### Task goal
Search the data for the string "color" and copy each line where it turns up.

### Recorded information

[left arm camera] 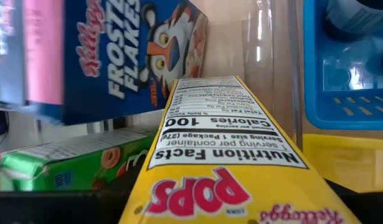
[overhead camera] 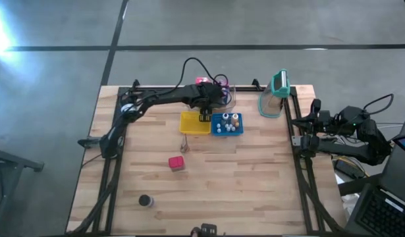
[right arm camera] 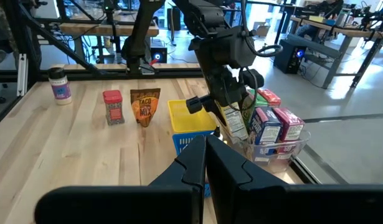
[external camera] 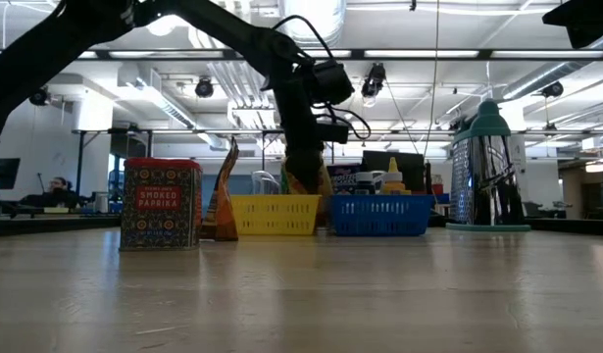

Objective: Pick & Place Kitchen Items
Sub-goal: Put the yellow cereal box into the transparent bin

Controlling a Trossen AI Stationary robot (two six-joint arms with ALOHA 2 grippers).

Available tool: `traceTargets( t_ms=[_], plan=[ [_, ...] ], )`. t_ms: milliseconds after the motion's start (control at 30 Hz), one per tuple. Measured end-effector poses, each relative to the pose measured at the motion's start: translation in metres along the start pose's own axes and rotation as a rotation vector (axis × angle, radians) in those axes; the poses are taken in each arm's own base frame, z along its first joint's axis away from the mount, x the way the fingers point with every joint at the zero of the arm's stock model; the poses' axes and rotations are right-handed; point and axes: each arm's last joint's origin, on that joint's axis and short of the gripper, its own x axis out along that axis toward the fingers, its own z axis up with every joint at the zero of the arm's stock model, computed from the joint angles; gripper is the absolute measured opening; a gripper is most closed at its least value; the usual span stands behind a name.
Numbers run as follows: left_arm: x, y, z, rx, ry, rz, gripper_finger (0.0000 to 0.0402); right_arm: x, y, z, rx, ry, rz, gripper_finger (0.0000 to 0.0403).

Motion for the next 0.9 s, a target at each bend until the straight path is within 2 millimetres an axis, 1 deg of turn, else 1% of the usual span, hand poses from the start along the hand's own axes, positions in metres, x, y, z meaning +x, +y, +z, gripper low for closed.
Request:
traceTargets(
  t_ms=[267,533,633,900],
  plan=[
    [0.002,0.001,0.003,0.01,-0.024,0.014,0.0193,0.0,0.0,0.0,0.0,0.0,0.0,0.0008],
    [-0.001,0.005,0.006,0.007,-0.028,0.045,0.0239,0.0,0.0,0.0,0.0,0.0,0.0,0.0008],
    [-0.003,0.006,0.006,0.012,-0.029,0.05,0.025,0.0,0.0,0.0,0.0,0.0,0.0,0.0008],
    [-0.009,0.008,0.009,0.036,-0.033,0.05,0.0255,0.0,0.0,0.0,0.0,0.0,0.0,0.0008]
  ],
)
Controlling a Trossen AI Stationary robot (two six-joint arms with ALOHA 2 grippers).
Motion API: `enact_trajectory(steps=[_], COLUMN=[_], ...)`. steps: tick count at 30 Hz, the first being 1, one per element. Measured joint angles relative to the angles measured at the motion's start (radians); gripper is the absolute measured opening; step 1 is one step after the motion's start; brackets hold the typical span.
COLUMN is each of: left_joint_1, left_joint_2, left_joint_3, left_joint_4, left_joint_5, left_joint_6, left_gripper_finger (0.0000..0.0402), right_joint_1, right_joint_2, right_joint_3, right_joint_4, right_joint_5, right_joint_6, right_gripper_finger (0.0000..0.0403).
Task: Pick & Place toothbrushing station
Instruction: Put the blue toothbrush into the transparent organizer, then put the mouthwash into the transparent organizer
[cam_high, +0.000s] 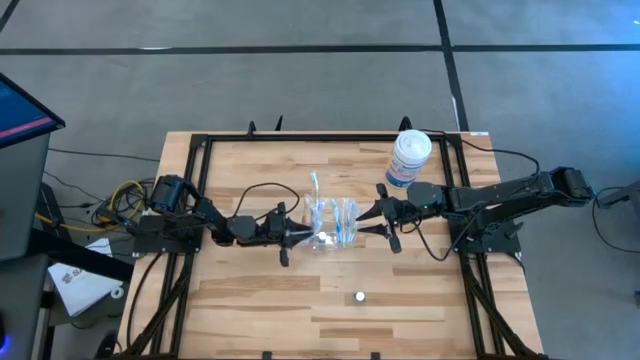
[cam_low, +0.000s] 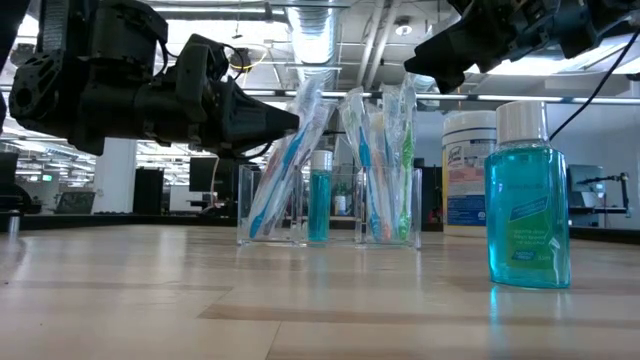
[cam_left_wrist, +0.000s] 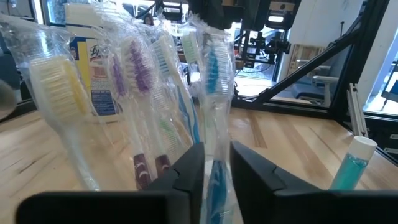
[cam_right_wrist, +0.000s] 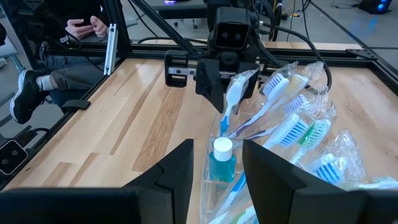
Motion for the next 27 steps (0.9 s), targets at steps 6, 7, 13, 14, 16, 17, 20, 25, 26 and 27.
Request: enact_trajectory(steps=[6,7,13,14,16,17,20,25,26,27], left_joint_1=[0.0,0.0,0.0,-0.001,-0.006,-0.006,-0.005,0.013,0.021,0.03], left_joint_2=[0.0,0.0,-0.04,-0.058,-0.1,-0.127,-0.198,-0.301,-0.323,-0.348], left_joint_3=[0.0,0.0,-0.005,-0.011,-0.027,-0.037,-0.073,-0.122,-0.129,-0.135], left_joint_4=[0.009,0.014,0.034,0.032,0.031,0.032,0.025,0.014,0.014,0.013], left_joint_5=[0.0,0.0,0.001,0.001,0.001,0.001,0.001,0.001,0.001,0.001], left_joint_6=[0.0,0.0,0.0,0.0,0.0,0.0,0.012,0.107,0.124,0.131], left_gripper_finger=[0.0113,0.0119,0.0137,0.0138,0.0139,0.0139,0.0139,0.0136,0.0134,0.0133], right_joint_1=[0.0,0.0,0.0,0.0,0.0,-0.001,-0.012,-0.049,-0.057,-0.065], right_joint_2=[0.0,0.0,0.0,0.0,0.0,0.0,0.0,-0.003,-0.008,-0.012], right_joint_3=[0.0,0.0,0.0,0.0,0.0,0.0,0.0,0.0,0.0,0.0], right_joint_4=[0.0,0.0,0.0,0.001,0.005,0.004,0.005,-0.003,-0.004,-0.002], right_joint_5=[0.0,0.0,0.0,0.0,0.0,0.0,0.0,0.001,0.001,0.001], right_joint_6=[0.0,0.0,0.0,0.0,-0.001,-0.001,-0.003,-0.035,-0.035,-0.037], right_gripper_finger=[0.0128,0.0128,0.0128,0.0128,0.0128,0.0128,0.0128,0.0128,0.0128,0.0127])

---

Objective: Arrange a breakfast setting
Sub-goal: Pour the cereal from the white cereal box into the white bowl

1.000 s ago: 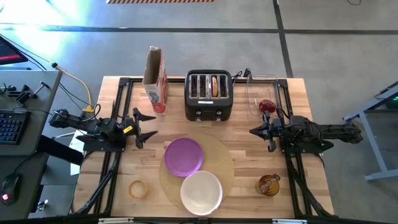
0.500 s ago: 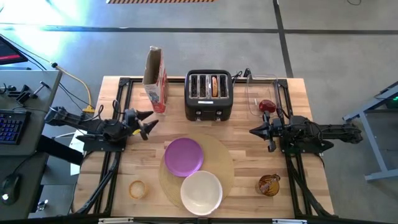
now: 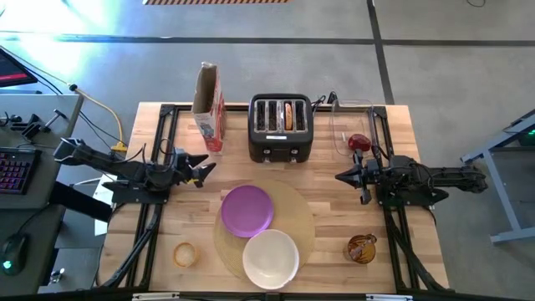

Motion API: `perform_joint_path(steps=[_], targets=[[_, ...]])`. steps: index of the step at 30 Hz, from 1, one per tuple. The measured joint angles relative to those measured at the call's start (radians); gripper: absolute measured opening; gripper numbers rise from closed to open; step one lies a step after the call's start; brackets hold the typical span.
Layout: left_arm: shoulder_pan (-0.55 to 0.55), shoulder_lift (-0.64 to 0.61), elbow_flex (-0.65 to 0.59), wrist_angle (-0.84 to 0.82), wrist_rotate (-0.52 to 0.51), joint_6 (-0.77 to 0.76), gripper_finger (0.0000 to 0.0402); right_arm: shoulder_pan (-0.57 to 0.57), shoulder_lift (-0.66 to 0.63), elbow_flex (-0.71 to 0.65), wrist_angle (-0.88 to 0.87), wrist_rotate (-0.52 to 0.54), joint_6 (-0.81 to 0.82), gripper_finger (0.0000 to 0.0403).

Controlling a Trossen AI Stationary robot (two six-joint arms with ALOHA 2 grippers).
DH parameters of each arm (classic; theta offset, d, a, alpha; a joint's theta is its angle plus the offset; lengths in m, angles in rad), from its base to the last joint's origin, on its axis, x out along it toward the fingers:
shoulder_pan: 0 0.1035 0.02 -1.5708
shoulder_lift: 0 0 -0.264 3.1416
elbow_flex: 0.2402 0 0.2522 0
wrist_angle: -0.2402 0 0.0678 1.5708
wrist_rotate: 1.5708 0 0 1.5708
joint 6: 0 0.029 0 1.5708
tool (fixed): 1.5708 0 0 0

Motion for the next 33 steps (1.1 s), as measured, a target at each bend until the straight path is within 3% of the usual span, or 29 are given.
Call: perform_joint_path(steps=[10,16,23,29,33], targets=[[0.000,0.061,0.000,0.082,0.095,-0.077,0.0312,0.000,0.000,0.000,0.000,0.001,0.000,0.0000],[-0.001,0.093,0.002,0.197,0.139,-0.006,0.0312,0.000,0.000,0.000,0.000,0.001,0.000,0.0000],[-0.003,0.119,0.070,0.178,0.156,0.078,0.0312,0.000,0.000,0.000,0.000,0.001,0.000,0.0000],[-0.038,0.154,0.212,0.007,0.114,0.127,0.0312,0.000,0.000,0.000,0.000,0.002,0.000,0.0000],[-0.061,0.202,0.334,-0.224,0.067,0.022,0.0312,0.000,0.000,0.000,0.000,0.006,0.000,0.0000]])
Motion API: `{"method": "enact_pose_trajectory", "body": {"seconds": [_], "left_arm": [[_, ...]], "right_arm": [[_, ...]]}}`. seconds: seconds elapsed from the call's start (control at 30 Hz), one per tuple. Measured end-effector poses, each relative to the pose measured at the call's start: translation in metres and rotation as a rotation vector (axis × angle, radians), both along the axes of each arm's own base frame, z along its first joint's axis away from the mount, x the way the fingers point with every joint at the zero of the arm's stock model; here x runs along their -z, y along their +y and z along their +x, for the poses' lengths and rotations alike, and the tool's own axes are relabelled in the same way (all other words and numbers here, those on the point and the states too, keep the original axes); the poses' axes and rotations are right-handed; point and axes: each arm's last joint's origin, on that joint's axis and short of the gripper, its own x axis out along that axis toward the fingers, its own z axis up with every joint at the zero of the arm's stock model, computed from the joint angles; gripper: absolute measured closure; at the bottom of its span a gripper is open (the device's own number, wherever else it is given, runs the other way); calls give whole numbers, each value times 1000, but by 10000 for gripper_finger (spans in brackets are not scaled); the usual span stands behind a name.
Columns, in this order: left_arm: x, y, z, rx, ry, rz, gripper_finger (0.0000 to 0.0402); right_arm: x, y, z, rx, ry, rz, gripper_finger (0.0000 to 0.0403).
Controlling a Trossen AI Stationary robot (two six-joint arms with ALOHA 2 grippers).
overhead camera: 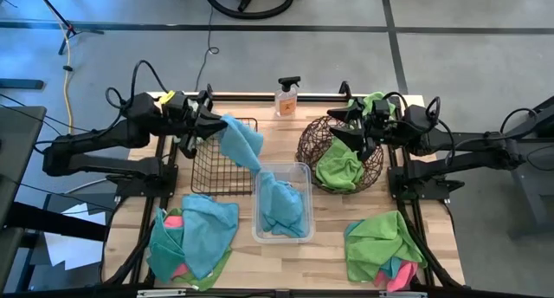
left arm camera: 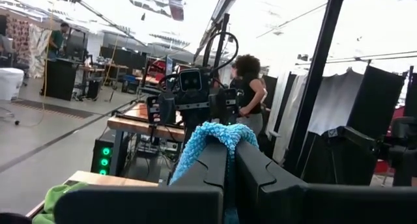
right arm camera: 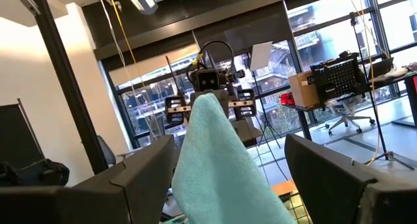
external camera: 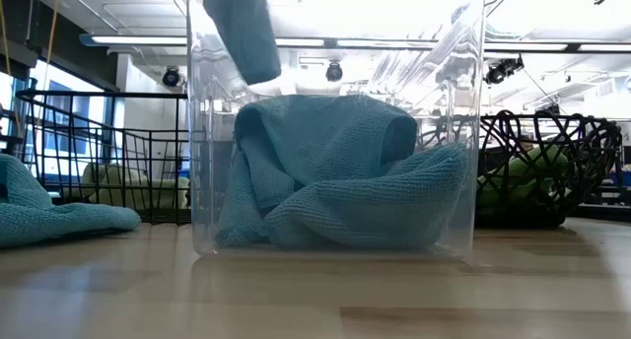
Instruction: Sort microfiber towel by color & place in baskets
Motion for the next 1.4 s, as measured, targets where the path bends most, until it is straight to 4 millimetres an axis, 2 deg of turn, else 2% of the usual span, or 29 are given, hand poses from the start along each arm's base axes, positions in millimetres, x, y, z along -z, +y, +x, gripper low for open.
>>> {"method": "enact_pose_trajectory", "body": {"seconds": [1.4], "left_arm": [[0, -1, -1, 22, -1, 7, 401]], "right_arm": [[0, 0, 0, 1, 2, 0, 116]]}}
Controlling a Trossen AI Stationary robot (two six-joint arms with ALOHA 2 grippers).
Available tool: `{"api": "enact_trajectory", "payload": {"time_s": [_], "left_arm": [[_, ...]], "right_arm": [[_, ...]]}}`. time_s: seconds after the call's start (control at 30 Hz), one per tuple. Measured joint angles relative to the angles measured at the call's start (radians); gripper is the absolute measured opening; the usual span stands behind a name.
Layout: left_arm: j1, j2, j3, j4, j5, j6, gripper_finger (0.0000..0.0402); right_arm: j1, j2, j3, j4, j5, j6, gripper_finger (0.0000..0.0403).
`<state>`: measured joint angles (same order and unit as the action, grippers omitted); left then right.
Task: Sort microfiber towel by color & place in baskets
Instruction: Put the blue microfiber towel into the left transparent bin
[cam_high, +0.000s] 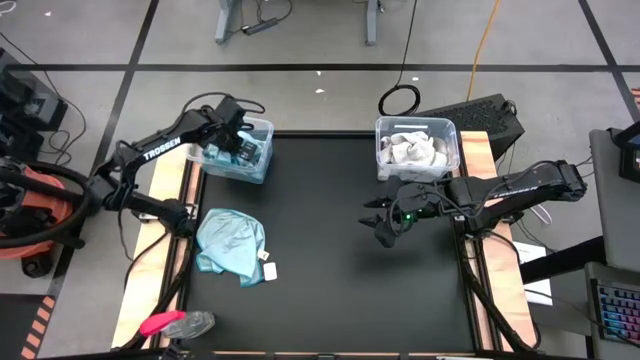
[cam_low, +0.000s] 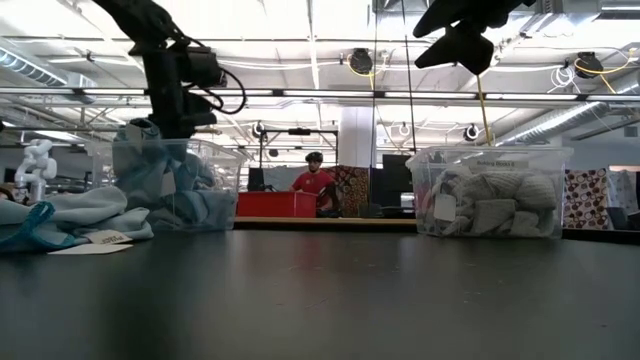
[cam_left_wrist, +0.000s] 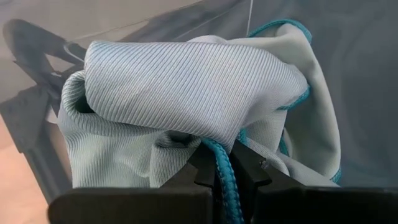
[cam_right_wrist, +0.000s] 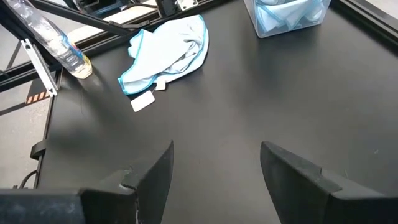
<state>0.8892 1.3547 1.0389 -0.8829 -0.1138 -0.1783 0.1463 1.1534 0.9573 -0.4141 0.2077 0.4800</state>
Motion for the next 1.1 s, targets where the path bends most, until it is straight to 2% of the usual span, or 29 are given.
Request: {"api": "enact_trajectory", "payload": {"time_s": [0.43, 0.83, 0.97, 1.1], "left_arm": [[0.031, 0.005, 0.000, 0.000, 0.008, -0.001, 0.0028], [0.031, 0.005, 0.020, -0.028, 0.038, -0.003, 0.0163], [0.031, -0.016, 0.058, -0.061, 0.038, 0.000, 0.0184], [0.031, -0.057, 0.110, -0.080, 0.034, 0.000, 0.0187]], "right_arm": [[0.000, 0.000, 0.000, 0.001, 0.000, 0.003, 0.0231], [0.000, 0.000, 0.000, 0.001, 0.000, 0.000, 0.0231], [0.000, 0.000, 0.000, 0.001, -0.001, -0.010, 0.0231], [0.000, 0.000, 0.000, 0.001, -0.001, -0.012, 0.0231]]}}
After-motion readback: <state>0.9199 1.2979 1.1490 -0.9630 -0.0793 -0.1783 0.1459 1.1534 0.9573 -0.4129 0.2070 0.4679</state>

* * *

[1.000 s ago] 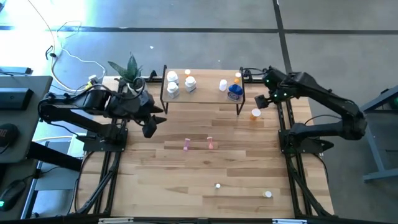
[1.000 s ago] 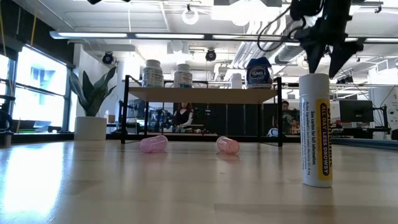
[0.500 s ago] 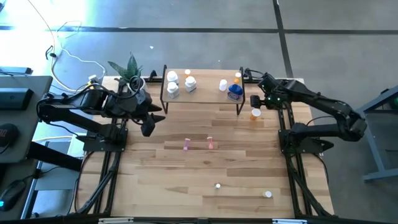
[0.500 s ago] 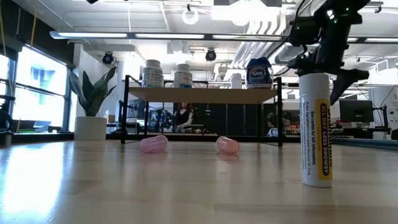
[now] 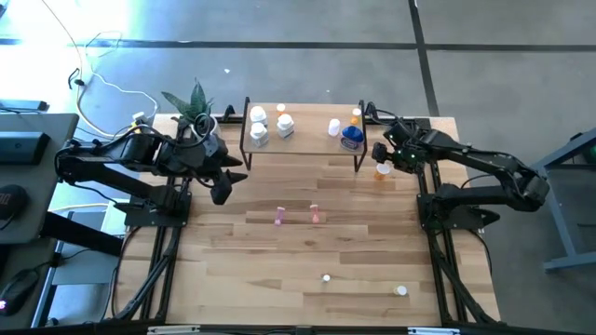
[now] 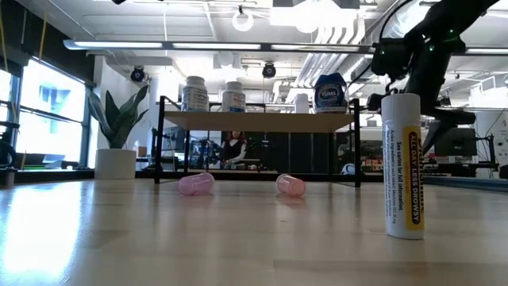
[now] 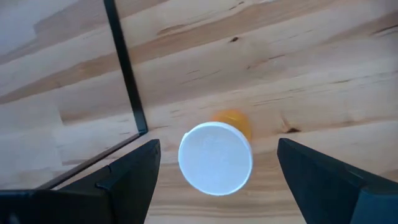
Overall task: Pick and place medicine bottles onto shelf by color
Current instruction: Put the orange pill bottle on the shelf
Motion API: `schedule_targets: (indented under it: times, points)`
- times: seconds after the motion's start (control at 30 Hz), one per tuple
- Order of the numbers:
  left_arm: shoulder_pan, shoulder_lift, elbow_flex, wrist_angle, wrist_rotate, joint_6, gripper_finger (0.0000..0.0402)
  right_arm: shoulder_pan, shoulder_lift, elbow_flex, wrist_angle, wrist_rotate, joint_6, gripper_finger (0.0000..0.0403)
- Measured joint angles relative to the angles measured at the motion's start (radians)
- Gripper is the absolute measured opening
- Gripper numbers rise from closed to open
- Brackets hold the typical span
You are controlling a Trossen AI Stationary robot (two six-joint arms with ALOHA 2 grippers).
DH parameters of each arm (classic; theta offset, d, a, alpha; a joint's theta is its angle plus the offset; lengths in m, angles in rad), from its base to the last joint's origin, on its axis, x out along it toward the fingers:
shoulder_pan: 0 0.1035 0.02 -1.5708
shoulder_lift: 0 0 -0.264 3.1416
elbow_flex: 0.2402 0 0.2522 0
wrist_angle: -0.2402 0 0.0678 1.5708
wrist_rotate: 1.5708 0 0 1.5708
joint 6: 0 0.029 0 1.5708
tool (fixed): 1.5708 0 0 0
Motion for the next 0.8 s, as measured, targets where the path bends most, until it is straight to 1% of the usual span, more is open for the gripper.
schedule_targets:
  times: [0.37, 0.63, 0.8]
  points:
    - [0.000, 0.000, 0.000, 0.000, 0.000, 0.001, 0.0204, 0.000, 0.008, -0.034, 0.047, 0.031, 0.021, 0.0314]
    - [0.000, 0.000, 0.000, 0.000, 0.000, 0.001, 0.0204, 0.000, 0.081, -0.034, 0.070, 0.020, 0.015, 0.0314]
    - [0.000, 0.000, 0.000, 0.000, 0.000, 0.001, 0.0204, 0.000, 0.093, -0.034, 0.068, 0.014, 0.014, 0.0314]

### Solution to this problem
Instruction: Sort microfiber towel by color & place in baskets
Task: Sort microfiber towel by color & place in baskets
Overall task: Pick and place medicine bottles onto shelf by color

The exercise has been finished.